All in all, you do you—but it isn’t something we’d recommend spending money on. If it makes you feel more confident when you spread those cheeks for a lover (or yourself), go for it. Just be sure you’re getting your bleaching done by a professional who knows what they’re doing.
Where Does Anal Reconstruction Play Into This?
Anal reconstruction surgery can happen for aesthetic reasons, but it’s pretty rare—unlike its counterpart, the infamous vulvoplasty, which is completely cosmetic.
Usually, anal reconstruction is only done in medically necessary situations, such as anal prolapse. If you want to have your anus altered in some way because you don’t care for the look of it, we recommend rethinking this.
Some important questions to ask: Why is this important to you? Where is this need actually coming from? Is this really about my butthole, or is it coming from somewhere darker within myself?
The most likely answer is that you’re worried about what others might think of your butthole. We have news for you: No one cares that much. And if they do, they’re probably not someone who you want to have sex with. Life’s too short to waste time on someone who makes you feel crappy for what your butthole looks like. Come on, babycakes!
The truth is, your butthole doesn’t need to be bedazzled to be beautiful. All people are entitled to do whatever they want with their bodies, but the insecurity around what our anuses look like is based on false representations of anuses in the media and a capitalist industry that wants to harness that insecurity to make beaucoup buckaroos. As Lehmiller puts it, when it comes to IRL bumholes, “there’s some natural variability in color and appearance, just as there is with vulvas and penises.” Chances are, you’re perfectly normal. Every single butthole is a special snowflake.
The end. Happy trails.
This article originally appeared on TheBody.
This week’s mantras:
The only person I need to look beautiful or sexy for is myself.
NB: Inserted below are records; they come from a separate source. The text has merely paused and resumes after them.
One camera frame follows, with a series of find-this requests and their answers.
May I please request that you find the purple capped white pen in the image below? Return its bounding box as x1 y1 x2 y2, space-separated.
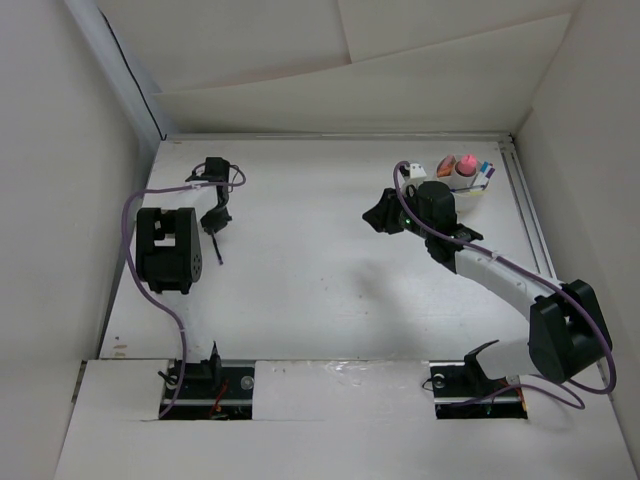
482 166 495 186

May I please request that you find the dark slim pen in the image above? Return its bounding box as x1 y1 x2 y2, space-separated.
209 232 224 265

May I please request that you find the light blue capped pen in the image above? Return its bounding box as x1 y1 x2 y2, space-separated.
473 162 493 187

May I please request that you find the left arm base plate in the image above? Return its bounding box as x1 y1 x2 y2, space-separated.
160 364 255 421

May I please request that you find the white round divided container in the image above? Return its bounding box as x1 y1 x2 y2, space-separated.
399 154 494 216

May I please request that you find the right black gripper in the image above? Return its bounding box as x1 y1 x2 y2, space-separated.
361 186 434 240

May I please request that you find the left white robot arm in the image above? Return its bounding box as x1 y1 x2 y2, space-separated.
134 157 246 295

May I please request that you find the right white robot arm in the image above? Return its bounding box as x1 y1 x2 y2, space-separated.
362 181 617 394

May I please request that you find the pink capped glue bottle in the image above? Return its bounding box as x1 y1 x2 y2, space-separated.
455 155 478 177

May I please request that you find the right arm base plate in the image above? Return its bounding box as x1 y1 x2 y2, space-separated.
423 361 528 420

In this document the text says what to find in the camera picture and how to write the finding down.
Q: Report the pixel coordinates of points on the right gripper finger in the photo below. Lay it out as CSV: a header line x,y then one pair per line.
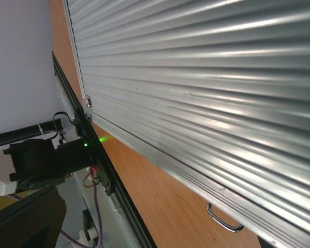
x,y
34,221

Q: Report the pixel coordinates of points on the aluminium poker case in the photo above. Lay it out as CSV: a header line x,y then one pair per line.
x,y
216,93

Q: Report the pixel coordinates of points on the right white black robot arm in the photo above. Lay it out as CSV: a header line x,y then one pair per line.
x,y
38,165

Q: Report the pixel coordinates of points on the right base wiring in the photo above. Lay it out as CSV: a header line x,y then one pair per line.
x,y
93,177

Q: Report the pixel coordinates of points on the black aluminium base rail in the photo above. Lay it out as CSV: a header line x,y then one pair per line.
x,y
111,182

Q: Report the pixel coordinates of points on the right black frame post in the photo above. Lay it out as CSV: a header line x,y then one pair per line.
x,y
29,132

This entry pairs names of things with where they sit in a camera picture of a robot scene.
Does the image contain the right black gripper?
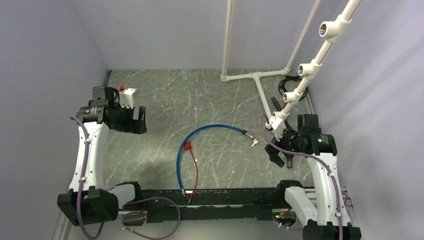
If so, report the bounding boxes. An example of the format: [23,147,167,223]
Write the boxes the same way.
[264,121,304,167]

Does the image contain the blue cable lock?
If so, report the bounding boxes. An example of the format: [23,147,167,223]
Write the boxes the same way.
[175,124,258,203]

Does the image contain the red cable lock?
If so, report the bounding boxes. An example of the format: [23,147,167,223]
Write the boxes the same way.
[183,141,200,204]

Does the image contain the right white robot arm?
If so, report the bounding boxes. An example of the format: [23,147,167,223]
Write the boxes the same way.
[261,114,362,240]

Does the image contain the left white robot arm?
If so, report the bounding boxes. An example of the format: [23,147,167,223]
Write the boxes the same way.
[57,88,147,226]

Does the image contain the dark grey rod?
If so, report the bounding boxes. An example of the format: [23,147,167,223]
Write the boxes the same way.
[270,96,283,119]

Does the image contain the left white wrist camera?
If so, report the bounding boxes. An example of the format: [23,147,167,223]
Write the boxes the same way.
[117,84,137,109]

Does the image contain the aluminium frame rail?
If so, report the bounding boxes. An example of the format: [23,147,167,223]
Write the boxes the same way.
[304,187,357,213]

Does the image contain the black coiled cable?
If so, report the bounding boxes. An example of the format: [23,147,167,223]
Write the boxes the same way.
[277,75,310,100]

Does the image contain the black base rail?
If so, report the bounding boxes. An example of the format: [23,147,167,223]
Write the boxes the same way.
[109,180,309,223]

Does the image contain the white PVC pipe frame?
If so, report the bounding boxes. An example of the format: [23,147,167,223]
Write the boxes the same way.
[220,0,364,130]

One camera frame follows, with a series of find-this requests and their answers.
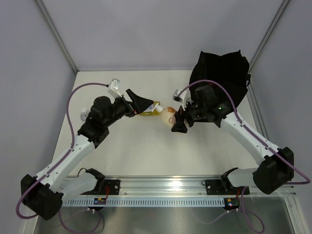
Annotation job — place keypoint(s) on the left aluminium frame post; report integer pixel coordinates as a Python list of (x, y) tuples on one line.
[(40, 5)]

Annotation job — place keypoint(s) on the cream lotion pump bottle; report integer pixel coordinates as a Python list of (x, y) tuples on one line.
[(167, 114)]

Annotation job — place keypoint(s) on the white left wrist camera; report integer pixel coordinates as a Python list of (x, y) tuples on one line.
[(113, 88)]

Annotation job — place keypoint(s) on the yellow dish soap bottle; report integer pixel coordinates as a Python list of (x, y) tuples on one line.
[(151, 110)]

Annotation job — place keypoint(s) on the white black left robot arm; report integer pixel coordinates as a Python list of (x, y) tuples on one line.
[(46, 192)]

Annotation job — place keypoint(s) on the aluminium frame post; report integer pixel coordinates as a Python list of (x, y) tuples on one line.
[(40, 5), (271, 28)]

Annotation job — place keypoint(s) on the black canvas bag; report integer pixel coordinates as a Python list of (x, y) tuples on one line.
[(230, 70)]

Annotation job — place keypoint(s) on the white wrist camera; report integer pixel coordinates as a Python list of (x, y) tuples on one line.
[(181, 97), (113, 88)]

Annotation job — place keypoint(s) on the white slotted cable duct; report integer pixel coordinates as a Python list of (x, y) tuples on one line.
[(146, 202)]

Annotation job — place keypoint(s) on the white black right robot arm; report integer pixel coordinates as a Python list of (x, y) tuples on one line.
[(213, 104)]

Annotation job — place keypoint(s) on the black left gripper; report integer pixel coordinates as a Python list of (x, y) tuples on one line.
[(138, 104)]

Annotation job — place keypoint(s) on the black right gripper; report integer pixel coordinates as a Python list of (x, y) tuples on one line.
[(179, 125)]

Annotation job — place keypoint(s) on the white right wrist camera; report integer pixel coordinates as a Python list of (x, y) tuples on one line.
[(181, 97)]

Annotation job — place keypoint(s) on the aluminium mounting rail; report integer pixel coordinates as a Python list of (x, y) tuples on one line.
[(184, 186)]

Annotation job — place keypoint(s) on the small clear silver bottle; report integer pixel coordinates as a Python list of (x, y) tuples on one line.
[(84, 112)]

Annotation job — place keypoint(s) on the right aluminium frame post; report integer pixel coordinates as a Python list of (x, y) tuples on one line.
[(271, 28)]

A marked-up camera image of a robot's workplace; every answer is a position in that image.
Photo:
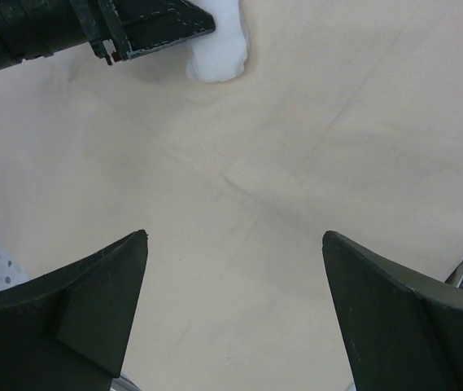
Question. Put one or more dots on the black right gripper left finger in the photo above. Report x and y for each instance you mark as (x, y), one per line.
(69, 329)

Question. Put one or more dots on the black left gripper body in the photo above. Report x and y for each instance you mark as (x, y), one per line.
(38, 29)

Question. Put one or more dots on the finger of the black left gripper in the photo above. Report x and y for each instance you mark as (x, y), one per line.
(142, 27)

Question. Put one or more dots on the white gauze pad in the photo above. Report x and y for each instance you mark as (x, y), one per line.
(219, 56)

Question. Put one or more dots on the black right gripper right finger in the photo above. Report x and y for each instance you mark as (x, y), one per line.
(401, 329)

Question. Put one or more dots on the beige cloth mat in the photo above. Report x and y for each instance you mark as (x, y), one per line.
(349, 117)

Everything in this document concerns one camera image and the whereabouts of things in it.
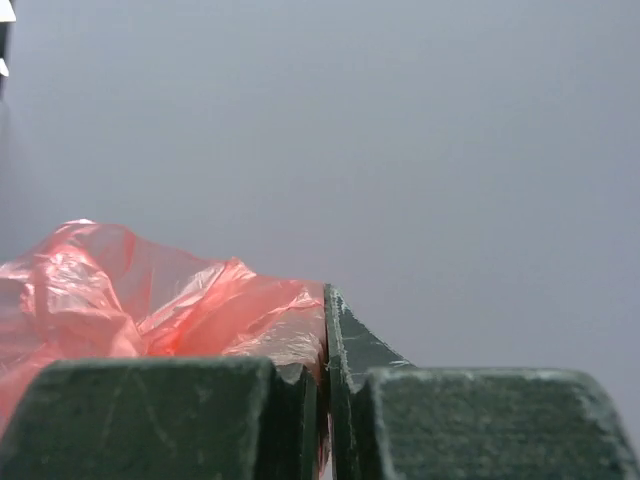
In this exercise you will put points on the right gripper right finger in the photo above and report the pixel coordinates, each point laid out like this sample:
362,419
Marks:
393,420

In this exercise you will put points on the red trash bag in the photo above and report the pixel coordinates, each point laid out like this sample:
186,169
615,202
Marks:
93,291

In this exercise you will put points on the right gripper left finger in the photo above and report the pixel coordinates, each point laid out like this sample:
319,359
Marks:
194,418

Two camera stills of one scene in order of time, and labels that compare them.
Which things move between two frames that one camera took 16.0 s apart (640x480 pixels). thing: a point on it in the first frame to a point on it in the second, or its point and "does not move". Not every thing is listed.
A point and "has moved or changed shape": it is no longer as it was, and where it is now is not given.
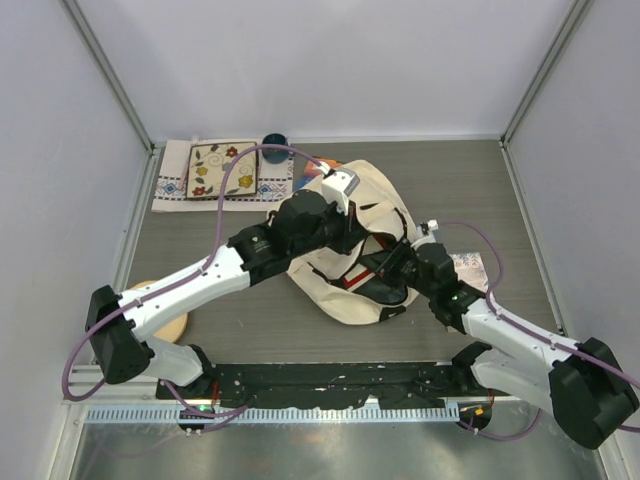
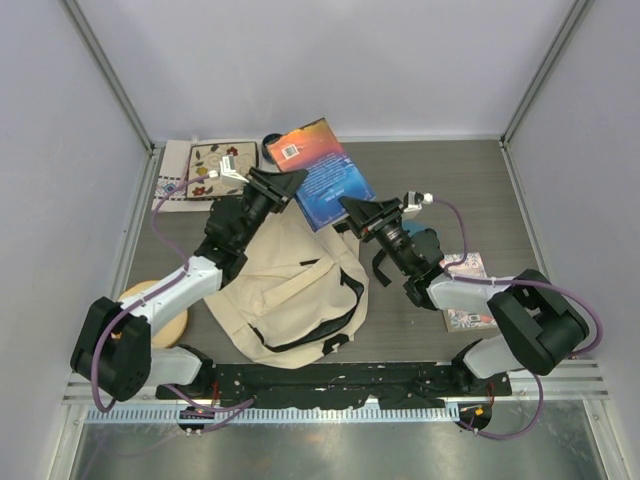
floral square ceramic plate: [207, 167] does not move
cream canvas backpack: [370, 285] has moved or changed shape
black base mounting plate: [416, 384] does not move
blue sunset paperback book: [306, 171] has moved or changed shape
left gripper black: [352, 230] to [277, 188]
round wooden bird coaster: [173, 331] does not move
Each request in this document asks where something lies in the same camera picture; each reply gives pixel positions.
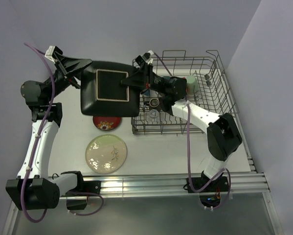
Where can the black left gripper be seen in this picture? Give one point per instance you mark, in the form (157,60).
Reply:
(68,65)

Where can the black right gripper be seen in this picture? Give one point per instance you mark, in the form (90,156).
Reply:
(139,79)

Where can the dark brown mug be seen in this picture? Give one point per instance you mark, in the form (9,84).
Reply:
(153,103)

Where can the clear glass cup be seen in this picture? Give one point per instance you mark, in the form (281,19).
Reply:
(153,115)

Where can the black floral square plate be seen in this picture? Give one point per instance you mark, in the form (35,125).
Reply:
(103,95)

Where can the light green cup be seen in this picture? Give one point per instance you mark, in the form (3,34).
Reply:
(192,84)

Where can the red floral round plate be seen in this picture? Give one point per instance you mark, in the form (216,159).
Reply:
(106,123)

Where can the large cream round plate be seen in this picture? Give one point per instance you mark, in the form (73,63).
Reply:
(106,154)

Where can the blue ceramic bowl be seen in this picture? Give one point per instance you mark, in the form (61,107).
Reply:
(147,93)

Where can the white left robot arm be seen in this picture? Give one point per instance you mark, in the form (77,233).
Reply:
(32,189)

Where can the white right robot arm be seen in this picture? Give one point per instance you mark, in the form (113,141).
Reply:
(223,135)

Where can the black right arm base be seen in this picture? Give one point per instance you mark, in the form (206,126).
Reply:
(218,190)

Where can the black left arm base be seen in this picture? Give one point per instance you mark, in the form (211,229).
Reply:
(78,199)

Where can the grey wire dish rack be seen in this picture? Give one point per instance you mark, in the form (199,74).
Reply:
(214,94)

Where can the aluminium frame rail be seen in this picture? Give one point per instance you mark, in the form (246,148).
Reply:
(158,205)

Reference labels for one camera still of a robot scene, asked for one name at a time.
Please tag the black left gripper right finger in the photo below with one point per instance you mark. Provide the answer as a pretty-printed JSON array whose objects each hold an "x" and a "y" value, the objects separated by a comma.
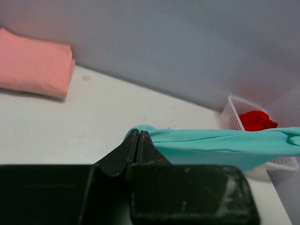
[{"x": 162, "y": 193}]

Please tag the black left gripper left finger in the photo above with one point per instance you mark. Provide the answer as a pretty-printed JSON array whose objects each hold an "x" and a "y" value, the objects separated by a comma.
[{"x": 94, "y": 194}]

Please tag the teal t shirt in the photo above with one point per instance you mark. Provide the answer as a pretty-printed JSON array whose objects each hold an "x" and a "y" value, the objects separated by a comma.
[{"x": 243, "y": 149}]

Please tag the crumpled red t shirt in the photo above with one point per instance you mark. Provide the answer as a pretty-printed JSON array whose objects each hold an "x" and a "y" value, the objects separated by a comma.
[{"x": 256, "y": 121}]

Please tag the clear tape scrap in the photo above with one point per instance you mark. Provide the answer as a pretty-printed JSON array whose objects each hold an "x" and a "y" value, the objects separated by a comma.
[{"x": 86, "y": 77}]

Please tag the folded pink t shirt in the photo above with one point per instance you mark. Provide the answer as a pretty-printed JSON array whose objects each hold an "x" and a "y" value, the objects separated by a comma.
[{"x": 35, "y": 66}]
It’s OK to have insecurities. Because we all do!
I will love myself.
I love you. Have a great week!
XOXO Auntie Gigi
~Good ReadsSsSssSsSs~
6 Tips for Having Sex When You’re Tired (and making it good, too) - Well+Good
What to Look for When Buying a Sex Toy - Mashable
Sex Diary: The Woman Pushing to Keep Her Marriage Open - The Cut
Celebrating The Power of Trans Love - Cosmo
Sex and Grief - What’s Your Grief?
That’s it for me this week, pals. I love you. You are a perfect angel and I hope you get every single orgasm this week. Stay gorgeous.